Re: VMX Preemption Timer appears to be buggy on SKX, CLX, and ICX
From: Yuan Yao
Date: Mon Jul 08 2024 - 01:56:17 EST
On Wed, Jul 03, 2024 at 01:14:09PM -0700, Reinette Chatre wrote:
> Hi Sean,
>
> On 6/28/24 5:39 PM, Sean Christopherson wrote:
> > Forking this off to try and avoid confusion...
> >
> > On Wed, Jun 12, 2024, Reinette Chatre wrote:
>
> ...
>
> > > +
> > > + freq = (tmict - tmcct) * tdcrs[i].divide_count * tsc_hz / (tsc1 - tsc0);
> > > + /* Check if measured frequency is within 1% of configured frequency. */
> > > + GUEST_ASSERT(freq < apic_hz * 101 / 100);
> > > + GUEST_ASSERT(freq > apic_hz * 99 / 100);
> > > + }
> >
> > This test fails on our SKX, CLX, and ICX systems due to what appears to be a CPU
> > bug. It looks like something APICv related is clobbering internal VMX timer state?
> > Or maybe there's a tearing or truncation issue?
>
> It has been a few days.
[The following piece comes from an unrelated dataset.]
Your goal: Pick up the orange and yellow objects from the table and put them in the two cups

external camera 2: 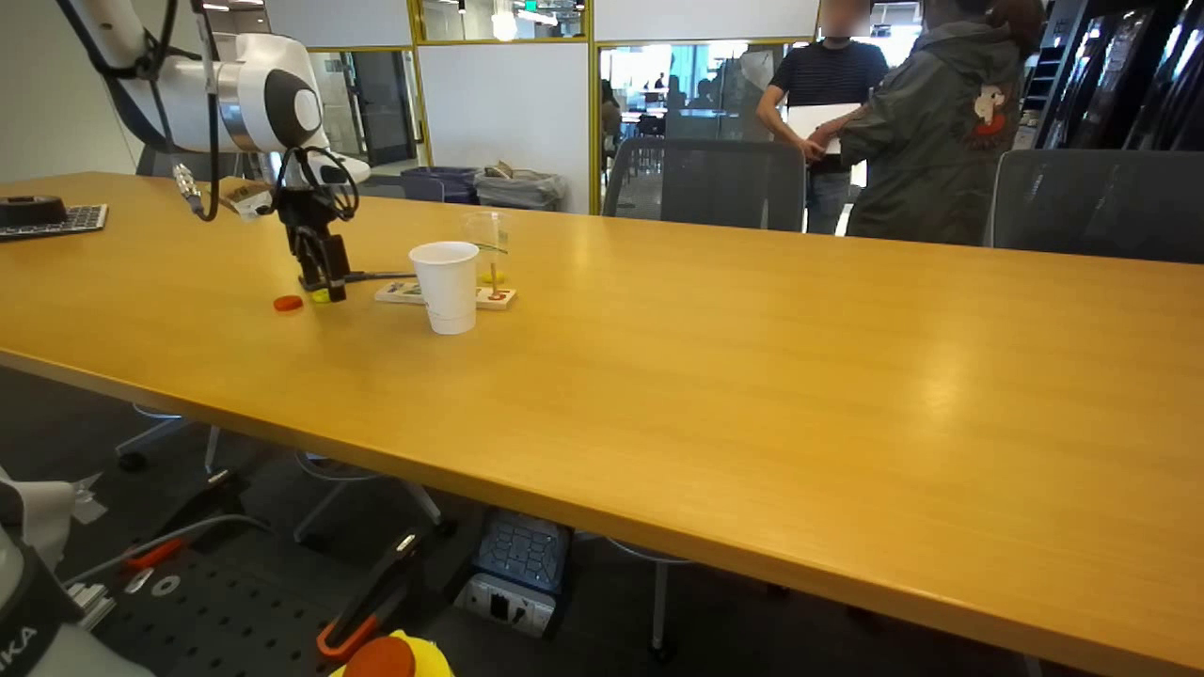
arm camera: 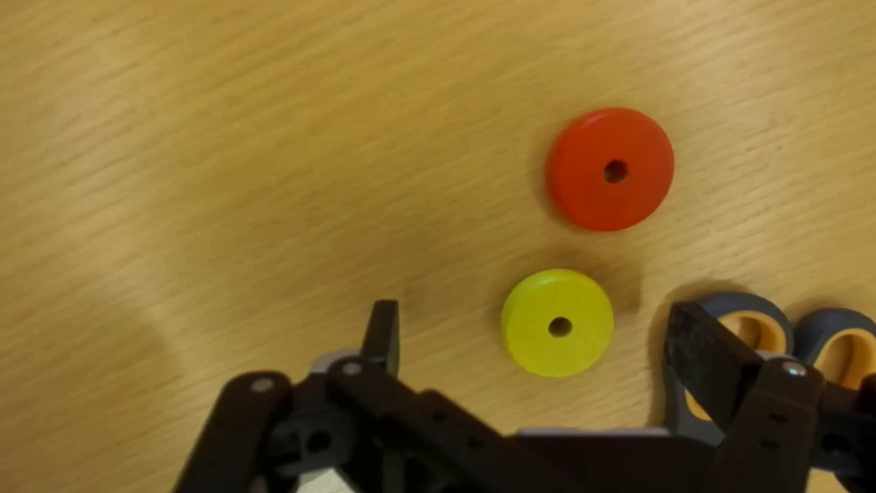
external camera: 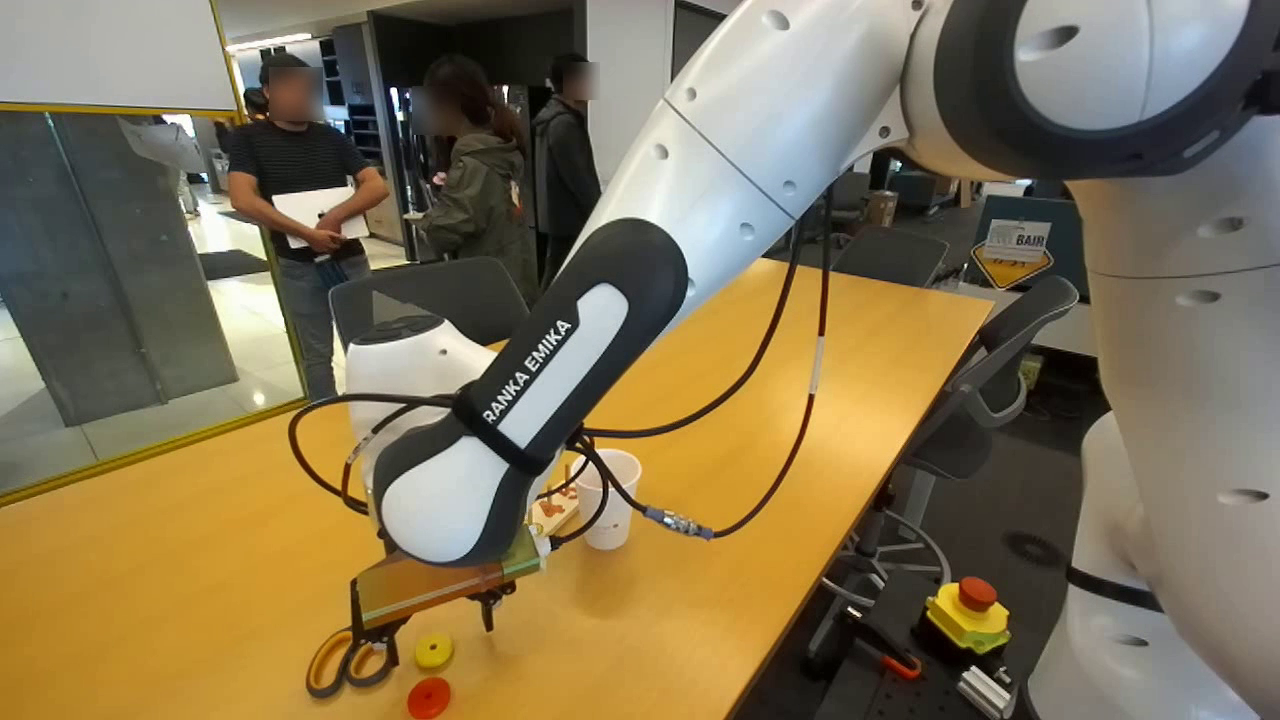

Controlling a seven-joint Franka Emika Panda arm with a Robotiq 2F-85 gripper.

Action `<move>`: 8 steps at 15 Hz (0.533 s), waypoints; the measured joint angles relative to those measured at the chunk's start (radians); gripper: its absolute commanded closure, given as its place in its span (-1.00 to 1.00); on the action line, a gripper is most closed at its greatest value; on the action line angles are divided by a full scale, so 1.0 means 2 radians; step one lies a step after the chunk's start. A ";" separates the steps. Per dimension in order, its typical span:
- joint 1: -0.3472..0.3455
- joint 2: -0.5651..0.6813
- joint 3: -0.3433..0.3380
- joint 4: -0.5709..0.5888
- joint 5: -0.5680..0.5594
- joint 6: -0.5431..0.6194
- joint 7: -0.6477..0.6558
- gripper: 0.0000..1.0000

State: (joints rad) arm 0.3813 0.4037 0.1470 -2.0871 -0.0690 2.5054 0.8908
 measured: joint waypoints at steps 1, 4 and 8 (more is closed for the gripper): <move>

Just a note to let you know that we are investigating this.
> On my side I have not yet been able to reproduce this issue. I tested
> kvm-x86-next-2024.06.28 on an ICX and an CLX system by running 100 iterations of
> apic_bus_clock_test and they all passed. Since I have lack of experience here there are
> some Intel virtualization experts helping out with this investigation and I hope that
> they will be some insights from the analysis and testing that you already provided.
>
> Reinette
>
I can reproduce this on my side, even with apicv disabled by
'insmod $kernel_path/arch/x86/kvm/kvm-intel.ko enable_apicv=N'.
@Sean I think we're observing same issue, please see the details
below:
apic_bus_clock_test can't reproduce this may because the
preemption timer value calculation relies on apic bus
frequency/TMICT/Divide count/host TSC frequency and ratio
between preemption timer and host TSC frequency, too many
factors to generate the 'magic' value there. So I changed
KVM and added a small KVM kselftest tool to set the
preemption timer value directly from guest, this makes the
reproducing easily. The changes are attached at end of this
comment.
The trace I captured below came form host with 1.7GHz TSC,
the VM_EXIT_SAVE_VMX_PREEMPTION_TIMER is enabled to get the
cpu saved vmcs.VMX_PREEMPTION_TIMER_VALUE after VMEXIT. I
set the vmcs.VMX_PREEMPTION_TIMER_VALUE to 0x880042ad which
is the 'magic' number on this 1.7Ghz TSC machine:
preempt_test 20677.199521: kvm:kvm_vmx_debug: kvm_vmx_debug: 3, a0:0x77fd5554 a1:0x880042ad a2:0x880042ad a3:0x20462e98d9b9
a0: The previous vmcs.VMX_PREEMPTION_TIMER_VALUE value
saved by CPU when VMEXIT.
a1: The new preemption timer value wrote to
vmcs.VMX_PREEMPTION_TIMER_VALUE.
a2: The value read back from
vmcs.VMX_PREEMPTION_TIMER_VALUE, for double confirmation.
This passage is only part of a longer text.